The party is in Mantachie, an easy fifteen-minute ride north through rural countryside on Highway 371. White frame houses dot the landscape, and all of them are built on lots so big nobody can look out the window and see his neighbor. The scenery also includes a barn or two, a few soybean fields, and several pastures, some featuring cows. This is one reason I love northeast Mississippi. It’s so quiet and peaceful you can easily believe the nightly horror stories coming from the TV news channels don’t apply to you.
If you close your eyes and count to twenty, you can drive right through Mantachie and miss the whole town. Same as Mooreville. Though I’ll have to admit Mantachie has it one up on us by being incorporated. They have a Dollar General store, a mayor, and city ordinances against firing a shotgun in your back yard, even if you’re trying to kill a rattlesnake.
Champ’s veterinary clinic is located here. With Elvis and my rescues—Hoyt, the spaniel Elvis views as his competition, and the Seven Dwarfs, otherwise known as cats—I’m his best customer.
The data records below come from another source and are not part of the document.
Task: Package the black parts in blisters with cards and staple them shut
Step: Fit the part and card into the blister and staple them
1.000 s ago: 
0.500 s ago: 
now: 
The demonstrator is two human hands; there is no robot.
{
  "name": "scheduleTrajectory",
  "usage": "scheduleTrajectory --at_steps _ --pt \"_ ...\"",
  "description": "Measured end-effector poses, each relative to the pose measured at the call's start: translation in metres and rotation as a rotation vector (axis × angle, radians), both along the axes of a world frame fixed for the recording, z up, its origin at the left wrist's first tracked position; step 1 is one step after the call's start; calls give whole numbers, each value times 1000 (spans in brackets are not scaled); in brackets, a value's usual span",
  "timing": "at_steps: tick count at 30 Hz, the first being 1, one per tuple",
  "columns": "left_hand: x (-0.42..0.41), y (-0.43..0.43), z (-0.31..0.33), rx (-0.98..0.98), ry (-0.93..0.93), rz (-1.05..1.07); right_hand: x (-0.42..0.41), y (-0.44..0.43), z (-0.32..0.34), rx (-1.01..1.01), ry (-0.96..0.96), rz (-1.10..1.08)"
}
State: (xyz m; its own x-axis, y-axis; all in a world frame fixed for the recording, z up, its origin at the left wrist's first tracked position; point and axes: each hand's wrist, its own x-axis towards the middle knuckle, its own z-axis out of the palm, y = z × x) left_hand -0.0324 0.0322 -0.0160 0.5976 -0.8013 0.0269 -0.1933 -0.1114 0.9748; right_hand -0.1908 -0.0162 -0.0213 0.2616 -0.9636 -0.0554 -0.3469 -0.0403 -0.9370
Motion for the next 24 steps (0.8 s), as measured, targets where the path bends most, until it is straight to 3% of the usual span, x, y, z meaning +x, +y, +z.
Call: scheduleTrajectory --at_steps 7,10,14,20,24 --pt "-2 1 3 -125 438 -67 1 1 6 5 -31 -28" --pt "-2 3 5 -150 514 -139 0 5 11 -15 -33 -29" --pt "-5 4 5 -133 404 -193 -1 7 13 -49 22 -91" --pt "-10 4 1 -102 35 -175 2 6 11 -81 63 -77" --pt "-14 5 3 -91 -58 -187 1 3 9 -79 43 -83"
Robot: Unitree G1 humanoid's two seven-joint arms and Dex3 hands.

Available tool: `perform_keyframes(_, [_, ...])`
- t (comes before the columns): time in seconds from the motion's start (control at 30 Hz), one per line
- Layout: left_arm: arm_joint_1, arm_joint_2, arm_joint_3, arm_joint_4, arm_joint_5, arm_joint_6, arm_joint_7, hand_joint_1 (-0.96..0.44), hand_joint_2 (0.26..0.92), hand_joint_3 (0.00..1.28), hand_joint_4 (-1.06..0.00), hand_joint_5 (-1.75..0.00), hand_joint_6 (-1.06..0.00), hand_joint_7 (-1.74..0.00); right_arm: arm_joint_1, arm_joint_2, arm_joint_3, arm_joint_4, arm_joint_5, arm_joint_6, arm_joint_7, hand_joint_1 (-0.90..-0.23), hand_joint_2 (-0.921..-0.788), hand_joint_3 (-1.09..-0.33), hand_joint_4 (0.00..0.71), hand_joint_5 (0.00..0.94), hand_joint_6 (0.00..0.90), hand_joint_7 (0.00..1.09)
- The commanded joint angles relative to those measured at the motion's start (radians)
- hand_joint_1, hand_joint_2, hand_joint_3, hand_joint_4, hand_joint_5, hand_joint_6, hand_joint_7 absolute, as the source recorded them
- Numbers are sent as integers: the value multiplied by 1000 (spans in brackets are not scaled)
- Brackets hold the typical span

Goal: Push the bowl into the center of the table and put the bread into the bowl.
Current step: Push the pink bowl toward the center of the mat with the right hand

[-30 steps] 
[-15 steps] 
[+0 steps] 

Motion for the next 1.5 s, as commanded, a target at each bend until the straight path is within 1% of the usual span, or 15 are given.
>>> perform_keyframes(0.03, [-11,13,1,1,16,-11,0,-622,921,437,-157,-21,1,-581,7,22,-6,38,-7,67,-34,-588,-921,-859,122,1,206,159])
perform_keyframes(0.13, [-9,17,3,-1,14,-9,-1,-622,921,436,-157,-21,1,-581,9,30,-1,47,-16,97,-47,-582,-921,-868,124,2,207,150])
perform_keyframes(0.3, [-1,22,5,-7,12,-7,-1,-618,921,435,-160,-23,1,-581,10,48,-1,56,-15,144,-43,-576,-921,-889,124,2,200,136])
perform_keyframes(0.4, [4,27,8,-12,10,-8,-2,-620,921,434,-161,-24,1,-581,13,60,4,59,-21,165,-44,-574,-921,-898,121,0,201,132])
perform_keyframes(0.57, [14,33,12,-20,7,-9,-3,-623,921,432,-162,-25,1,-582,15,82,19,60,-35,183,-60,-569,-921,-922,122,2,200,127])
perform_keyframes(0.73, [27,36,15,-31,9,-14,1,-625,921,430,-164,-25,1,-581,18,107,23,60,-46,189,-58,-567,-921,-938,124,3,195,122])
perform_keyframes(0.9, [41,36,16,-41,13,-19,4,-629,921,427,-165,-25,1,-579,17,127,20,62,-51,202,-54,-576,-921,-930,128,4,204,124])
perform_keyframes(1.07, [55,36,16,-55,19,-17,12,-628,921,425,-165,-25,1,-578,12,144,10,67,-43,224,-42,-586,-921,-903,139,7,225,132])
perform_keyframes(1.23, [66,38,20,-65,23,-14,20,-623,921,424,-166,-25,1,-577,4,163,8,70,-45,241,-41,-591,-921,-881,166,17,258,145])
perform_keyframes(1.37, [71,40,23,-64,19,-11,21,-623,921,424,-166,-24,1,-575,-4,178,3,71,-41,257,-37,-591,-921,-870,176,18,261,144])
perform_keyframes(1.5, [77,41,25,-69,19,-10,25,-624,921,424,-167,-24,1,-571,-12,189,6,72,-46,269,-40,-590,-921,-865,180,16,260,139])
Our hostess is also one of Champ’s customers, Glenda McAfee, Mantachie’s mayor. Her two-story antebellum home is decorated with five Christmas trees, garlands galore, at least fifty pots of poinsettias, and enough lights to guide small aircraft safely home. She matches her house—large, decked out in bright red satin, and flashing enough diamonds to light up a runway.
If she weren’t my hostess, I’d offer a little fashion advice. Women of a certain size should not wear red form-fitting sheaths. And when it comes to accessorizing, if you look like you’re wearing all your loot from a recent jewelry store robbery, you’ve overdone it.
Since I’m a guest, I content myself with slipping one of my tasteful business cards out of my black satin purse and leaving it on her hall table beside the cranberry potpourri. Discreetly, of course.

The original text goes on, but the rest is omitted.